Vor etwa sechs bis acht Wochen wäre ich überzeugt gewesen, dass der Schritt zurück in die Arbeit gelingen würde. Die Suche nach einem Psychiater, die weit auseinandergerissenen Termine, der Papierkram mit der Krankenkasse haben mich dazu gebracht, es damals nicht umgehend zu versuchen. Jetzt ist es endlich soweit, aber ich hatte einfach zu lange Zeit, diesen Termin auf mich zukommen zu sehen, zuviel Zeit, zu reflektieren, was im letzten dreiviertel Jahr eigentlich passiert ist.

Und das ist soviel weniger als das, was ich zu erreichen erhofft hatte. Es geht mir besser, das ist wahr. Es geht medikamentenfrei besser – auch gut. Aber das ist ein Besser-als-schlecht, kein Es geht mir gut!

Ich bin soweit weg von der Selbstsicherheit, die ich mir 2007 erarbeitet hatte… Dieser Rückblick, diese Erinnerung, die ich als Ansporn nutzen wollte, als Beispiel, als Beweis, dass ich auch anders kann, frustriert mich inzwischen nur noch, weil ich nicht verstehe, warum ich den Mut von damals nicht mehr aufbringen kann.

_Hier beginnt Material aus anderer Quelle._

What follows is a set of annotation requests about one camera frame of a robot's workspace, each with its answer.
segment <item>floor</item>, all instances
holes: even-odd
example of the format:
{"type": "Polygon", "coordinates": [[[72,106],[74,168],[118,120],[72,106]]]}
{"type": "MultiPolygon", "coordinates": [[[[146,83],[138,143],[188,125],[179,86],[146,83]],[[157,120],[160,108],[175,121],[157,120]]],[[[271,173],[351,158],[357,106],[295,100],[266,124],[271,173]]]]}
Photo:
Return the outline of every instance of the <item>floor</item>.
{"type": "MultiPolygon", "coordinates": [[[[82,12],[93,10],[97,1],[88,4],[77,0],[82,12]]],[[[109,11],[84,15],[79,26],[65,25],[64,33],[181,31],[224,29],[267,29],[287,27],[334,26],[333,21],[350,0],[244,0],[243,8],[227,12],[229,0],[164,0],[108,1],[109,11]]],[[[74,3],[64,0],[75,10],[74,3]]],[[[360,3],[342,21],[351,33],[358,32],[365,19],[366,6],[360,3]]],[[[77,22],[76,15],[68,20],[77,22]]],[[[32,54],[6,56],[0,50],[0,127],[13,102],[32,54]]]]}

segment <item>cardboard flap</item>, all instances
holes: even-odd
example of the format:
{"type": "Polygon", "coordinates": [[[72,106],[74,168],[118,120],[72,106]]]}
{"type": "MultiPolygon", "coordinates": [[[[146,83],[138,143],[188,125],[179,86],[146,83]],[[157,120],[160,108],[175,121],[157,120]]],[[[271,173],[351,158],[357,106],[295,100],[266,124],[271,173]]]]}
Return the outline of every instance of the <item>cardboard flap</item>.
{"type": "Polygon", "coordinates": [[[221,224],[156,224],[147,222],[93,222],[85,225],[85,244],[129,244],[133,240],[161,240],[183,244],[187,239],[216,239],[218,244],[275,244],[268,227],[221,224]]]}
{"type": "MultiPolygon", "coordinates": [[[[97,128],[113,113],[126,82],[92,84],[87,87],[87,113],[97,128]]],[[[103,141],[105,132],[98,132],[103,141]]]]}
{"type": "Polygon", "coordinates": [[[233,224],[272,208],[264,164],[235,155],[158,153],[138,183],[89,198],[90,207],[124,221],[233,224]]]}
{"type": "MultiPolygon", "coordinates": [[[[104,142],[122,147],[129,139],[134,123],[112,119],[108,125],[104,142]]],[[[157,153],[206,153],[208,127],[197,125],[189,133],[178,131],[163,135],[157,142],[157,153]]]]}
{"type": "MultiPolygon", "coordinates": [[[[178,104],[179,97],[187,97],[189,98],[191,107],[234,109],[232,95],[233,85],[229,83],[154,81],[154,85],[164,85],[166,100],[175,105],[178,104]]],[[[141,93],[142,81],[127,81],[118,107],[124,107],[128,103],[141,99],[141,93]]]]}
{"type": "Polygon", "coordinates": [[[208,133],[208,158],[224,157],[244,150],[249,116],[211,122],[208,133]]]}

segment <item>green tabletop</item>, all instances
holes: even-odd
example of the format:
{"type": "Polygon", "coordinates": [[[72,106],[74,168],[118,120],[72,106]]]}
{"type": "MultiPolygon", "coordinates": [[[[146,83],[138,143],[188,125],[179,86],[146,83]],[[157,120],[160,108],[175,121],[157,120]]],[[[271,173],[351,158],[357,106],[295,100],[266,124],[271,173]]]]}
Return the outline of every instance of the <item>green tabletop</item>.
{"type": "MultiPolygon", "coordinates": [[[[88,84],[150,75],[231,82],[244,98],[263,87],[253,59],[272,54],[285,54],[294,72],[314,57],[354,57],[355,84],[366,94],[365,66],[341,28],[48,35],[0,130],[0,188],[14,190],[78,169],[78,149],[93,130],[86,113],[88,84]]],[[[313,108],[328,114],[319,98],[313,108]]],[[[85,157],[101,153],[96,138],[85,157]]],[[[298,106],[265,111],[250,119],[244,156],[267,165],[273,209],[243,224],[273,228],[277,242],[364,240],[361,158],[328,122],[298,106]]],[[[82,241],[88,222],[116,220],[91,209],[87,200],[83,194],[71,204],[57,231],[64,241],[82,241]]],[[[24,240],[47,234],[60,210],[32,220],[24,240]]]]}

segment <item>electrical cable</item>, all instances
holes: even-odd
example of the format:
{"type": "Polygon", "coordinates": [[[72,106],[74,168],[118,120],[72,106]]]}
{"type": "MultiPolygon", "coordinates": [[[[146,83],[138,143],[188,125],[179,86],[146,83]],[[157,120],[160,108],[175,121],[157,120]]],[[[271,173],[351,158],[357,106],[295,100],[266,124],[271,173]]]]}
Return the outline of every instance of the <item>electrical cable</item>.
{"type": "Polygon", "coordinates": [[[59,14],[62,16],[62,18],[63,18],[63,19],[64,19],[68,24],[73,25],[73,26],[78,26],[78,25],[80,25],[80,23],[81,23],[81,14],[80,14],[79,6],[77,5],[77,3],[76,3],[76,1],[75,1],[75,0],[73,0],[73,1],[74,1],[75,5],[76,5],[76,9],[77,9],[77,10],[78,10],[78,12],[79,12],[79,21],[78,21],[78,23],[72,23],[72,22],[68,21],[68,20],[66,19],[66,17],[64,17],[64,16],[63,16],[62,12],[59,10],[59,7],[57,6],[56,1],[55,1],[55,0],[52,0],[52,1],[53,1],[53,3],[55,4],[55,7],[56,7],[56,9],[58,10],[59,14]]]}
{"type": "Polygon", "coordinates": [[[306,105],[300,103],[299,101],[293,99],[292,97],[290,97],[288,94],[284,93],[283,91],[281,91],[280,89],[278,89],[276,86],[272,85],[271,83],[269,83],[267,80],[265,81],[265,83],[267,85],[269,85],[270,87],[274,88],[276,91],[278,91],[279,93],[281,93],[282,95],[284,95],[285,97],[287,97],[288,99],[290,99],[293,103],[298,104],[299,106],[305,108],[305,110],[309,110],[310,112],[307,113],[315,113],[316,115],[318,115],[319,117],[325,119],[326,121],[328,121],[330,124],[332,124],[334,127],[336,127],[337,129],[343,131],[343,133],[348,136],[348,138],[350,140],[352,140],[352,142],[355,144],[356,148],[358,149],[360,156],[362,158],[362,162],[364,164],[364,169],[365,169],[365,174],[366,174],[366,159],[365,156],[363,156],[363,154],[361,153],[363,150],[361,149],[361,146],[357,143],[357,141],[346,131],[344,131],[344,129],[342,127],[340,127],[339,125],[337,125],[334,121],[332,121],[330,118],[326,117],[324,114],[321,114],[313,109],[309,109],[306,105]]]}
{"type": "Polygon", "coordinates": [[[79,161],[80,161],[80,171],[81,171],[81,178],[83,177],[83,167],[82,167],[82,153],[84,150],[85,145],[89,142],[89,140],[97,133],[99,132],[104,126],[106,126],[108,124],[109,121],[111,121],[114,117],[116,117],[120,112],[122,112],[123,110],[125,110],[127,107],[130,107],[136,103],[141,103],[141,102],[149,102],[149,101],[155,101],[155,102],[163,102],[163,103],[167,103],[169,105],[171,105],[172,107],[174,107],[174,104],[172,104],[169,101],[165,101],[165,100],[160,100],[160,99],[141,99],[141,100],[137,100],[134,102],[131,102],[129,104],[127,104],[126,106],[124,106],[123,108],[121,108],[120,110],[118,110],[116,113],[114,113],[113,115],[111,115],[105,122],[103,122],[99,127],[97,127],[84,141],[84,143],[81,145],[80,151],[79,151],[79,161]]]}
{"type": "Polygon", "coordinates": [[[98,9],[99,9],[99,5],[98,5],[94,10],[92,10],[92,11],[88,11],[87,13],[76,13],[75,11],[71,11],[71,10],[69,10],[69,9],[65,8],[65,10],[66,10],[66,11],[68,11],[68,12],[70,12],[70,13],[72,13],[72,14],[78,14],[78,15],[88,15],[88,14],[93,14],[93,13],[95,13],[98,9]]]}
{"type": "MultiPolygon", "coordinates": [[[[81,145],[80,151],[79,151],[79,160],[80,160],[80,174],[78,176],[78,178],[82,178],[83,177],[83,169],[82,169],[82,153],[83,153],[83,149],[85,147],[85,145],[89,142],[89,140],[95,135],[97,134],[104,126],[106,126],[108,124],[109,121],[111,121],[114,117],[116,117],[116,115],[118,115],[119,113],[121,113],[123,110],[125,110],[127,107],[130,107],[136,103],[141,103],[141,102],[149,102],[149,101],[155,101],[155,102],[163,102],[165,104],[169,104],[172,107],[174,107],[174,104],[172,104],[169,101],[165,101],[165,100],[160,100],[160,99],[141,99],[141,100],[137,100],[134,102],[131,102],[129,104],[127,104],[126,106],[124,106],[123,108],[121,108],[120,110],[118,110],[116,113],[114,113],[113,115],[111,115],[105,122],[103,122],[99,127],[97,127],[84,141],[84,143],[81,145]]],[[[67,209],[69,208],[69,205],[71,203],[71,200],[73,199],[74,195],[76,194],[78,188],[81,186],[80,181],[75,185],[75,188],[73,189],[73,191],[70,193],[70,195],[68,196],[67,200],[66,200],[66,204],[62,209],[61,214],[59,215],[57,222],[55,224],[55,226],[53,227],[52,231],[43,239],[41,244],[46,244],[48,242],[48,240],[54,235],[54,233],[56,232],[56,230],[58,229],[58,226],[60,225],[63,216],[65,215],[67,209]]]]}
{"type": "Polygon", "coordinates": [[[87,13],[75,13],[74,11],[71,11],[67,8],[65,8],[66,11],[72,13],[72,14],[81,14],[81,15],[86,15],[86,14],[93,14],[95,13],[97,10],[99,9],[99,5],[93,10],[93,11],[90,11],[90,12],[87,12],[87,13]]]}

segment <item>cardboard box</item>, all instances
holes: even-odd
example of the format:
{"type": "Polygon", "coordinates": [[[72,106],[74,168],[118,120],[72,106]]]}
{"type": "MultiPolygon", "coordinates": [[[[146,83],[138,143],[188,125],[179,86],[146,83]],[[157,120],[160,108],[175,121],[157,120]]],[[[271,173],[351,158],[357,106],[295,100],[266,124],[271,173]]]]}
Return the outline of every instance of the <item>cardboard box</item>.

Obwohl, ich ahne es: Damals half eine Reihe glücklicher Zufälle, kurzer Bekanntschaften, die damals auch einfach nicht in mein Leben hätten treten können. Seht mal z.B. hier und hier, Erinnerungen an die zwei schrägsten Eine-Nacht-Beinahe-Affairen meines Lebens, die mich glauben lassen konnten: Ich bin so scheiß-cool manchmal! — Auch wenn ich es in den Situationen beim besten Willen nicht war. Aber der Glaube kann Berge versetzen, nicht wahr?

Diesen Glauben habe ich aber wieder verloren. Knochentrockene Nüchternheit hat mich meiner Träumereien Hoffnungen beraubt. Wenn man meine Enttäuschung verstehen will: Es ist, als hätte ich den Punkt im Tunnel erreicht, an dem sich herausstellt, dass das Licht, dass ich für das Ende des selbigen hielt, nur eine Kerze war, die in diesem Moment ausbrennt.

Heute ist der zweite Tag, an dem die Depressionssymptome weiter zunehmen: Noch spüre ich den Hunger, aber der Appetit ist fort – fast Ekel bei dem Gedanken, etwas in mich reinzwingen zu müssen. Schlaflosigkeit – noch nicht ganz, aber unruhige Nächte mit wirren Träumen, spätes Einschlafen früh am Morgen. Keine Lust, das Haus zu verlassen, weil ich mir die Gedanken ersparen möchte, was die Menschen wohl denken mögen, wenn sie meine Fresse so zu sehen bekommen. Diese Symptome eben.